Data below:

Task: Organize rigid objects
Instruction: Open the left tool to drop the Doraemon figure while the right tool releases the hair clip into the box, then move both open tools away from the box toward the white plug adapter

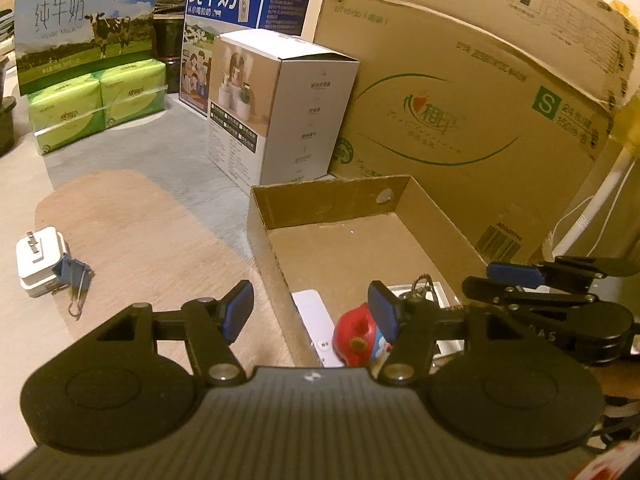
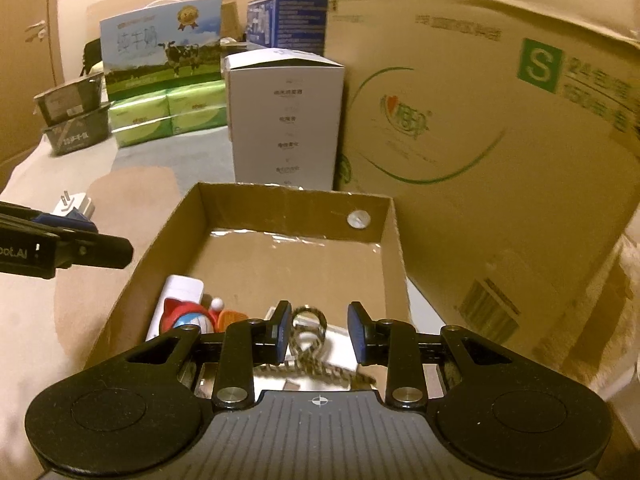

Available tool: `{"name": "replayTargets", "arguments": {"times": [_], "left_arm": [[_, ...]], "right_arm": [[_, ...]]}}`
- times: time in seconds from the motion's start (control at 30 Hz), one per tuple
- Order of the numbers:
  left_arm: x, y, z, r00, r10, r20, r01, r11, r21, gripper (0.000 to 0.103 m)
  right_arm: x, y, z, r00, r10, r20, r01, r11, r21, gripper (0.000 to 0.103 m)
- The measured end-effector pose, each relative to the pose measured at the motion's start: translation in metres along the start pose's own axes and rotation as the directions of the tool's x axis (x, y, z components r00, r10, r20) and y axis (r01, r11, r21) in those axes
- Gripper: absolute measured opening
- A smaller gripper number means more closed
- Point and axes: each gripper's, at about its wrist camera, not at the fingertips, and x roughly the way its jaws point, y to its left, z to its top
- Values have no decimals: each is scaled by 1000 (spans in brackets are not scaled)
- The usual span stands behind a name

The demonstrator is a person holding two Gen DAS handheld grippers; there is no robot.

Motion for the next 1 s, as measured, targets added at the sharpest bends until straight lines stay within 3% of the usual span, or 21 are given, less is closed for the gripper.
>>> {"name": "replayTargets", "arguments": {"times": [0.13,0.6,1.0], "left_arm": [[-14,-1,-9,1000,1,5,-1,1000,4,65],[-76,-12,-53,1000,-8,20,7,999,46,86],[-132,6,-90,999,-45,30,43,997,63,97]], "right_arm": [[-18,1,-7,1000,-10,10,9,999,44,35],[-80,37,-43,1000,-22,-11,23,991,133,75],[-127,78,-69,999,-32,-18,34,981,193,85]]}}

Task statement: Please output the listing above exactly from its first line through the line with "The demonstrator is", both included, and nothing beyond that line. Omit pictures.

Result of this task:
Task: Organize rigid objects
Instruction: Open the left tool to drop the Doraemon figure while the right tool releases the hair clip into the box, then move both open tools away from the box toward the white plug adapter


Available tool: `{"name": "replayTargets", "arguments": {"times": [_], "left_arm": [[_, ...]], "right_arm": [[_, ...]]}}`
- times: time in seconds from the motion's start (control at 30 Hz), one per tuple
- Order of the numbers:
  left_arm: x, y, z, r00, r10, r20, r01, r11, r21, gripper (0.000 to 0.103 m)
  right_arm: x, y, z, r00, r10, r20, r01, r11, r21, gripper (0.000 to 0.103 m)
- The measured end-effector pose, each relative to the pose measured at the motion's start: translation in metres along the start pose's own axes and rotation as the directions of the tool's x axis (x, y, z components r00, r10, r20) and y axis (r01, r11, r21) in those axes
- Gripper: absolute measured opening
- A smaller gripper number means more closed
- Point and axes: each gripper's, at about its wrist camera, not at the fingertips, and x roughly the way its jaws point, y to its left, z to its top
- Values have no decimals: each is scaled by 1000 (spans in brackets are not scaled)
- The usual span stands behind a name

The demonstrator is a person holding two Gen DAS handheld grippers; there is no robot.

This concludes the answer.